The rock-and-roll hall of famer writes about his life with self-deprecating wit in his new memoir, from how he seduced women with Ronnie Wood to snorting cocaine with Elton John.

Friendship With Elton John and Freddie Mercury
In the early 1970s, Stewart lived down the street from Elton John, and the two became best of friends. They called each other Phyllis and Sharon, or just “Dear.” “Whether it was drink or cocaine, he could see me right under the table every time. One night at his house, we were applying ourselves to the medicinal powders and it got to six in the morning, at which point I tendered a short letter of resignation,” Stewart wrote. He felt like he “had been run over from a number of different directions by a number of different traction engines,” found a bed to sleep in, but four hours later his friend was thumping at the door, “bright of cheek and white of smile,” telling him they’ve got a football match to go see. Stewart even wanted to form a supergroup with Elton and Freddie Mercury, whom they liked very much also. “The name we had in mind was Nose, Teeth & Hair, a tribute to each of our remarked-upon physical attributes. The general idea was that we could appear dressed like the Beverley Sisters. Somehow this project never came to anything.”

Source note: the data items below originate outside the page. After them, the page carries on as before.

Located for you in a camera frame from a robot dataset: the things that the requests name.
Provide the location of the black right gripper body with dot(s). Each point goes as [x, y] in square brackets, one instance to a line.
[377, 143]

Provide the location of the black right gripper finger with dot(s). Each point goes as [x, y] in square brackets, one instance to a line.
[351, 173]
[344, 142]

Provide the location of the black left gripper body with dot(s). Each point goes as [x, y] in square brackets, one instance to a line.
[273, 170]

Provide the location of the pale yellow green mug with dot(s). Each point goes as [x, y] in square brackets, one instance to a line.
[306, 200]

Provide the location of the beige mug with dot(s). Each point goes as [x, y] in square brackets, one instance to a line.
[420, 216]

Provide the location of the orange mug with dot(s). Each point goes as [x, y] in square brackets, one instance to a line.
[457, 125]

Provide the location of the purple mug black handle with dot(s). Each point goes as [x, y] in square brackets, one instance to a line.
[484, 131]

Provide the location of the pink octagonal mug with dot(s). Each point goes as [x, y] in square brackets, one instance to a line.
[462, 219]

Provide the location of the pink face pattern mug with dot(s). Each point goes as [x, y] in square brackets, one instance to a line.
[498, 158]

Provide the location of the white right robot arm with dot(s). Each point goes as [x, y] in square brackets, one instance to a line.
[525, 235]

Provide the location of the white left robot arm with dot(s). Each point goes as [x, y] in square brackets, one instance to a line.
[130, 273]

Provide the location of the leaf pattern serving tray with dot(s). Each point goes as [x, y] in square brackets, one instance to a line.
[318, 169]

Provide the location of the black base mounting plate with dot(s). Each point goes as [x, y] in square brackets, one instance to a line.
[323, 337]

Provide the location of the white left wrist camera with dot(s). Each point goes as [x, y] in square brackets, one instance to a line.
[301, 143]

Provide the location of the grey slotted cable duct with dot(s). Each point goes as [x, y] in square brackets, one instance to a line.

Rod Steward also writes about his friendly competition with Elton John in his book:

From time to time this rivalry has driven Elton to pull off some beautifully organized stunts. In 1985 I had a bunch of massive footballs, the size of blimps, tethered above Earls Court to mark the fact that I was doing concerts there. Elton hired a sniper to shoot them down with an air rifle. Or like the time the banner for my Blondes Have More Fun tour, outside the same venue, was matched by one that Elton put up on an opposite building, which read, “But Brunettes Make More Money.”

There is no more generous person on this earth, though, than Elton — just incredibly generous. I have watches he has given me for birthdays: lavish, thickly jeweled pieces engraved “From Elt.” He gave my first wife, Alana, with whom he remained good friends after she and I separated, a Steinway piano. Those don’t come cheap.

And then there was the Christmas where I thought long and hard about the present I was going to give him. That’s always a tough one: What do you get the man who has bought himself everything? Eventually, though, after a bit of scouring around the shops, I lit upon the solution: a novelty portable fridge. … And it cost me about £ 300, which I thought was enough. Elton’s present to me that year: a Rembrandt. A drawing — The Adoration of the Shepherds. A fucking Rembrandt! I felt pretty small — although not as small as Elton presumably wanted me to feel when he later referred tartly to my present as “an ice bucket.” It was not an ice bucket. It was a novelty portable fridge.

Anyway, I played it a bit better on his fiftieth birthday in 1997. I bought him a full-size, sit-under hairdryer like the ones you see in women’s hair salons. Two years later, he marked my marriage to Rachel with a £ 10 voucher from Boots. On the card he wrote, “Get yourself something nice for the house.”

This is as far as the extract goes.